Solusi untuk mengatasi penyakit manusia itu adalah dengan menanamkan diri untuk bersikap sederhana dan merasa berkecukupan atau disebut dengaan Qana’ah dan Zuhud. Dalam hadits lain dikatakan:
قَدْ اَفْلَحَ مَنْ هُدِيَ اِلَى الْاِسْلاَمِ وَرُزِقَ الْكَفَفَ وَقنَعَ بِهِ "Sungguh telah bahagia orang yang diberi hidayah islam", diberi rizki yang cukup, dan menerima apa adanya atas rizki yang di ksaihkan. Dalam hadits ini jelas bahwa ketika seseorang bisa menerima apa adanya dia akan mendapatkan kebahagiaan.

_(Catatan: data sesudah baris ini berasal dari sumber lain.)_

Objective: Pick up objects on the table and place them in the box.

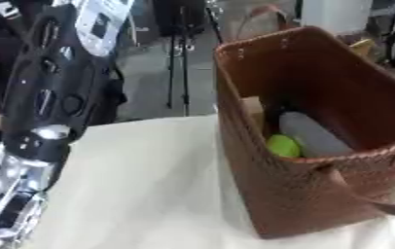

Dalam hadis lain nabi bersabda:
لَيْسَ الزَّهَدَةُ بِتَحْرِيْمِ الْحَلاَلِ وَلَا فِى اِضَاَعَةِ الْمَالِ وَلَكِنِ الزَّهَدَةُ اَنْ لاَ يَكُوْنَ بِمَا فِي اَيْدِكَ اَوْثَقَ مِنْكَ بِمَا فِى اَيْدِ اللهِ وَ اَنْ يَّكُوْنَ مُصِيْبَةً اِذَا
اُصِبْتَ بِهَا اَرْغَبَ مِنْكَ لَوْ اَنَّهَا اُبْقِيَتْ لَكَ
"Bukanlah yang disebut dengan zuhud mengharamkan harta yang halal, tidak menghamburkan harta, melainkan yang disebut dengan zuhud adalah janganlah sesuatu ynag berada di tanganmu lebih kau sukai dibanding dengan sesuatau yang berada di sisi Allah, dan pahala musibah lebih kau sukai di banding harta yang hilang tersebut berada di tanganmu. Jika sifat Qana’ah dan Zuhud ini tertanam dalam jiwa manusia pasti jiwa manusia tersubut akan bisa hidup dengan bahagia".